What can I learn from the posts and pages with which you chose to engage? 1, there’s interest in the CREATIVE SPACE series, now I just need to translate that interest in to sponsors; 2, you come here for the books but you appreciate when I write other things – whether that’s what’s topical or just what’s on my mind. So, that’s good. I will endeavor in 2019 to continue bringing you content to grab and hold and engage your interest. I appreciate the high traffic as well to, in descending order, The Boy from Willow Bend’s reviews page, my BOOKS page, my author BiO, performance reviews re my professional freelance writing-editing-training services, a breakdown of my services, evidence of my publications and projects, the main page re my professional background and introducing my services, Dancing Nude in the Moonlight’s reviews page, reviews of other creative works of mine or of my writing in general, and the Jhohadli Writing Project page.
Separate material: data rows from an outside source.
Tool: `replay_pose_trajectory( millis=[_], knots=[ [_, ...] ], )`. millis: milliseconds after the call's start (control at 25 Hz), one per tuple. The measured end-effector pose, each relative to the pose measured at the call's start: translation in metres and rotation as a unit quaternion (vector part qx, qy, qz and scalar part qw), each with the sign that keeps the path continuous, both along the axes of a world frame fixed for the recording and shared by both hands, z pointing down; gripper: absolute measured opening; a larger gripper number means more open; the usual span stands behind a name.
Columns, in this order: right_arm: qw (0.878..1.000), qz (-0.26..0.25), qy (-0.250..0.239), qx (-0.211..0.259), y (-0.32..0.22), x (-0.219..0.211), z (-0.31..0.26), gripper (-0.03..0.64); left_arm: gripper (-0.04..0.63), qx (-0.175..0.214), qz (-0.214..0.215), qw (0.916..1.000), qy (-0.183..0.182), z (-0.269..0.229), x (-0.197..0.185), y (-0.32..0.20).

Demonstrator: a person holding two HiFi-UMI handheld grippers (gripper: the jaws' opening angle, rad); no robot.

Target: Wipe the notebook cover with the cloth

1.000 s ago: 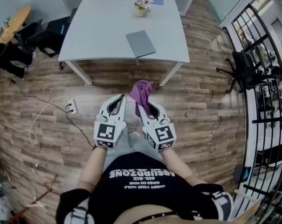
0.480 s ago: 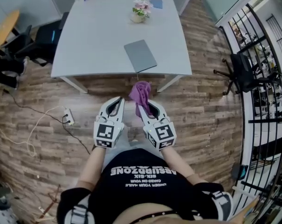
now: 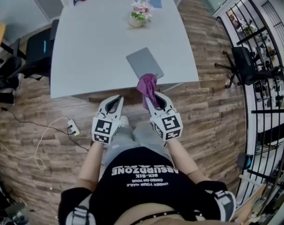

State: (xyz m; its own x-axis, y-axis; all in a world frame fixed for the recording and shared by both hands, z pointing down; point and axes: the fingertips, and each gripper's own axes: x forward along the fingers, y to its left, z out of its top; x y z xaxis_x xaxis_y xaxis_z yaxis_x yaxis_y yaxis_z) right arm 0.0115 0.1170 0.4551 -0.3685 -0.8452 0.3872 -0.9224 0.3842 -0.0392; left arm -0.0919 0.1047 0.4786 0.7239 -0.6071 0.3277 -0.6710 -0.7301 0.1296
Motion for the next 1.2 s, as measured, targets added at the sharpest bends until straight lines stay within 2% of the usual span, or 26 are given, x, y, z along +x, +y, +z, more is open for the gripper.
replay_pose_trajectory(
  millis=[200, 480, 760, 1000, 1200],
  knots=[
    [0.997, -0.001, 0.071, -0.022, -0.03, 0.016, 0.021, 0.083, 0.017, -0.027, 0.004, 0.9996, 0.005, 0.02, 0.006, -0.029],
    [0.99, 0.005, 0.131, -0.048, -0.081, 0.064, 0.046, 0.083, 0.017, -0.049, 0.031, 0.9983, -0.005, 0.034, 0.037, -0.065],
    [0.982, -0.006, 0.157, -0.102, -0.168, 0.112, 0.089, 0.083, 0.017, -0.088, 0.041, 0.9952, -0.012, 0.05, 0.062, -0.105],
    [0.97, -0.04, 0.201, -0.132, -0.237, 0.126, 0.121, 0.084, 0.017, -0.103, 0.027, 0.9942, -0.018, 0.055, 0.066, -0.14],
    [0.955, -0.07, 0.229, -0.175, -0.271, 0.118, 0.154, 0.084, 0.017, -0.145, 0.034, 0.9882, -0.034, 0.088, 0.075, -0.154]
  ],
)
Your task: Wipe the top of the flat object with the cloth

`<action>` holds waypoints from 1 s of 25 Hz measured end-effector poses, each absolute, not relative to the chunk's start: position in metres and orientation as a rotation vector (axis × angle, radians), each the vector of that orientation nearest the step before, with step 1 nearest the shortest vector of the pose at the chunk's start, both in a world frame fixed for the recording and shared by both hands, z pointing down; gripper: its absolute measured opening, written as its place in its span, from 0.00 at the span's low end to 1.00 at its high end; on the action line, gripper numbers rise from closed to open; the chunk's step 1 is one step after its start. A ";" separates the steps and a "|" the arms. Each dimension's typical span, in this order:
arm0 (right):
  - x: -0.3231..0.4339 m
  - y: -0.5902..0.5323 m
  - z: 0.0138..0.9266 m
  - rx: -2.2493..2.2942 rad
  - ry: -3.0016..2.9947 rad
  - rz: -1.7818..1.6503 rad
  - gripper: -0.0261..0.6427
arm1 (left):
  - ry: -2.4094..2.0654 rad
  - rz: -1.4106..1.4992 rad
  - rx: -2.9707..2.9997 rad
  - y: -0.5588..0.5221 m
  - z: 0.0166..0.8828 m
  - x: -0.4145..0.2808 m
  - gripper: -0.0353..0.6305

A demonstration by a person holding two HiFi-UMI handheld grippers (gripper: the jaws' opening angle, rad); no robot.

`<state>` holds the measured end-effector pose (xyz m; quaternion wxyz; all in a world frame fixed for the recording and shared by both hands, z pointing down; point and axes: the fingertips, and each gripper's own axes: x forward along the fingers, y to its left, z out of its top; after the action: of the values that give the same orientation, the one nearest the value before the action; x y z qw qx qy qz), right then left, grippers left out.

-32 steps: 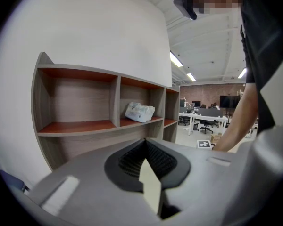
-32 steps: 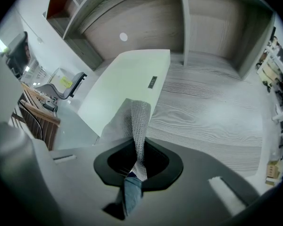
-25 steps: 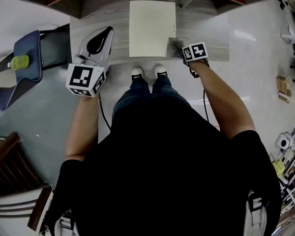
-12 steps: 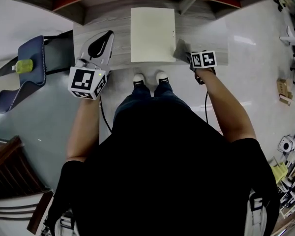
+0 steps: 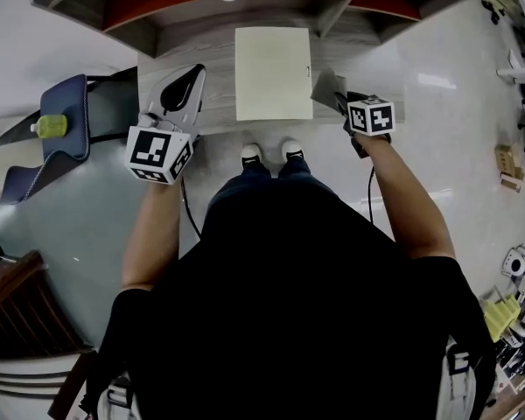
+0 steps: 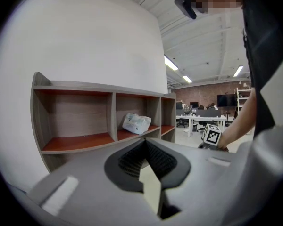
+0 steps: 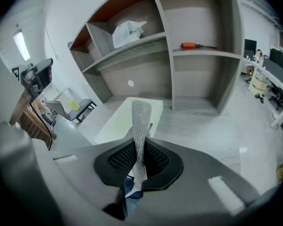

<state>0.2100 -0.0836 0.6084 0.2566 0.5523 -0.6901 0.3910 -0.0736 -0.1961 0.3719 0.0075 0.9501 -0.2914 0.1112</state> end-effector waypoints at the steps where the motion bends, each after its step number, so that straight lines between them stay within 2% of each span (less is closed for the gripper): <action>1: 0.210 -0.087 0.600 1.514 -1.889 1.033 0.07 | -0.908 0.343 2.976 -0.195 0.369 -0.073 0.05; 11: 0.206 -0.111 0.503 1.661 -2.069 0.866 0.06 | -0.892 0.337 3.001 -0.183 0.358 -0.072 0.05; 25: 0.200 -0.119 0.374 1.810 -2.224 0.456 0.07 | -0.906 0.307 3.026 -0.183 0.341 -0.076 0.05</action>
<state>0.2000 -0.1194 0.3740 0.1187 0.6190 -0.7606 0.1558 -0.0757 -0.1830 0.3406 -0.0159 0.9533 -0.2856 0.0966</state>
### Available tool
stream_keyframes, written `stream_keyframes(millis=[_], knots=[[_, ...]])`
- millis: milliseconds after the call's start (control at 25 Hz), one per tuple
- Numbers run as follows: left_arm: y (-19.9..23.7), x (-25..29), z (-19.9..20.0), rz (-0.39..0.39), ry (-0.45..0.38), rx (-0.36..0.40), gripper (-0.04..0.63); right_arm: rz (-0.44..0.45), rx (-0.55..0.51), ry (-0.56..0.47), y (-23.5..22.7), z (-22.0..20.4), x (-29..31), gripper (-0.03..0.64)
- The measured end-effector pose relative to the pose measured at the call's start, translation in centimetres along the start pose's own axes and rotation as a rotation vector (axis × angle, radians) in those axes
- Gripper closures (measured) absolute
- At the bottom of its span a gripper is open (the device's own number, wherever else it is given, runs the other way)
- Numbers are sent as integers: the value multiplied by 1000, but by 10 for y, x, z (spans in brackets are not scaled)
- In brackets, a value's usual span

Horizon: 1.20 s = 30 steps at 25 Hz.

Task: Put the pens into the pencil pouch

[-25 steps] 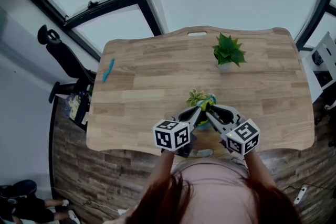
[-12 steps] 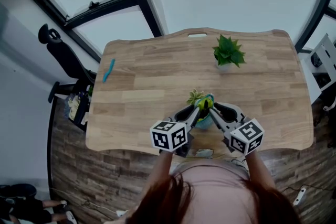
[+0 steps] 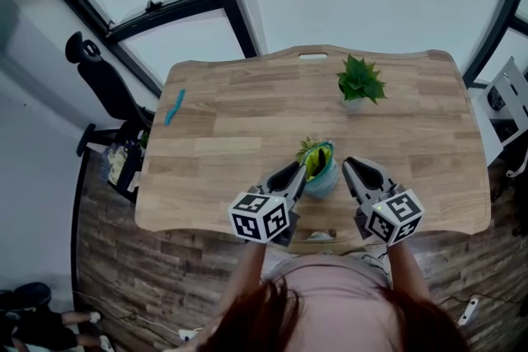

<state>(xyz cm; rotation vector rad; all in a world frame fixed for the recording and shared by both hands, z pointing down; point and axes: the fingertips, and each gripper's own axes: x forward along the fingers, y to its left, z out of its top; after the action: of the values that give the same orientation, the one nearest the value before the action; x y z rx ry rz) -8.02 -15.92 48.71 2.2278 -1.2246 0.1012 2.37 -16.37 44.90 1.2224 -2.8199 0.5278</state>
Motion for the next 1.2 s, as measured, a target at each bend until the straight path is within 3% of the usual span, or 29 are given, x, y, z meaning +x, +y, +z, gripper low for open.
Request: stream_keyframes(millis=[560, 1200], knots=[[-26, -53, 23, 12, -121, 114, 592, -84, -103, -24, 32, 17, -26, 617], [-71, -115, 41, -17, -257, 225, 594, -163, -164, -120, 67, 39, -72, 617]])
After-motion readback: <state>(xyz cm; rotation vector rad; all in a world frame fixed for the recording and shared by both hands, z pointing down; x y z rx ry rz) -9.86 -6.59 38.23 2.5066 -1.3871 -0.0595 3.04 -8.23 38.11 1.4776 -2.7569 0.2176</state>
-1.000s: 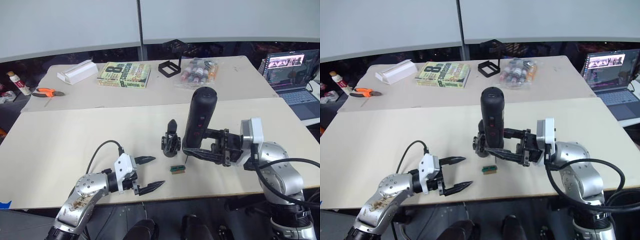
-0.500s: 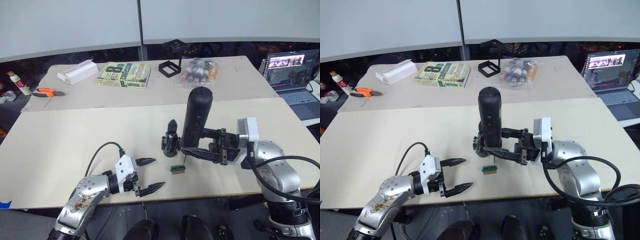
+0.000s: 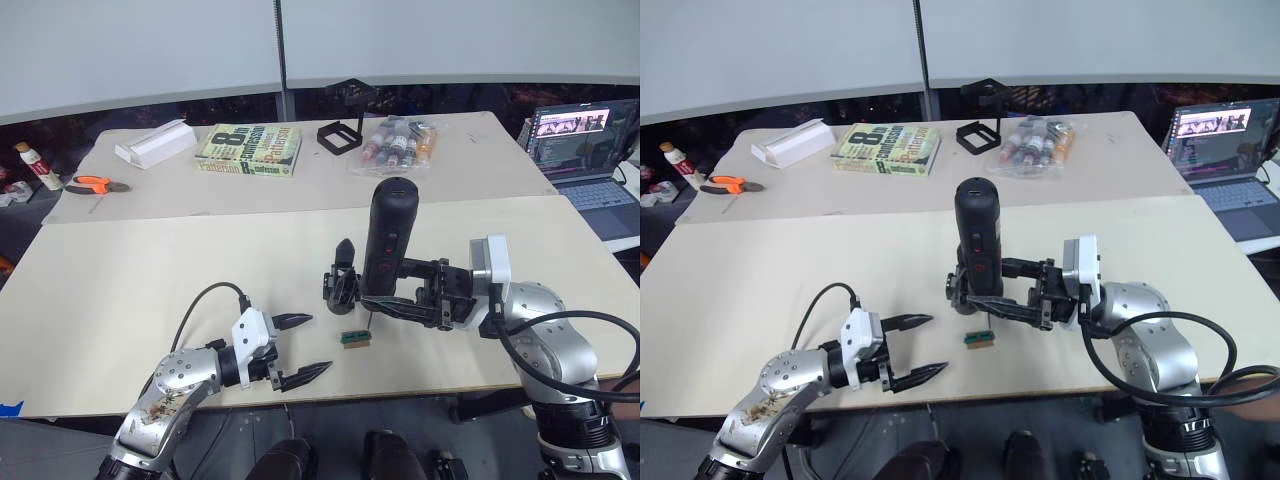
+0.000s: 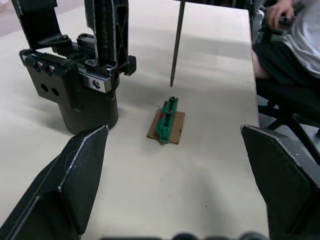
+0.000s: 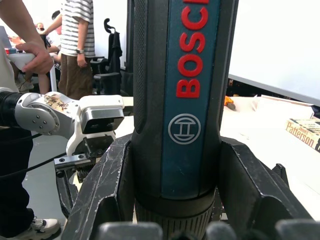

This speaks to interest in what I do and am trying to do, and I appreciate that. I appreciate you.
Finally, this (Joanne’s Picks – Aretha. Queen of Soul) was not one of my top posts of the year (alas) but, I will pull editorial rank to remind you that we said good bye to the voice of the 20th century, the Queen of Soul in 2018. RIP to her. May her music continue to move us.
Play that music. Eat some food. Connect with your loved ones. Merry Christmas. See you on the other side.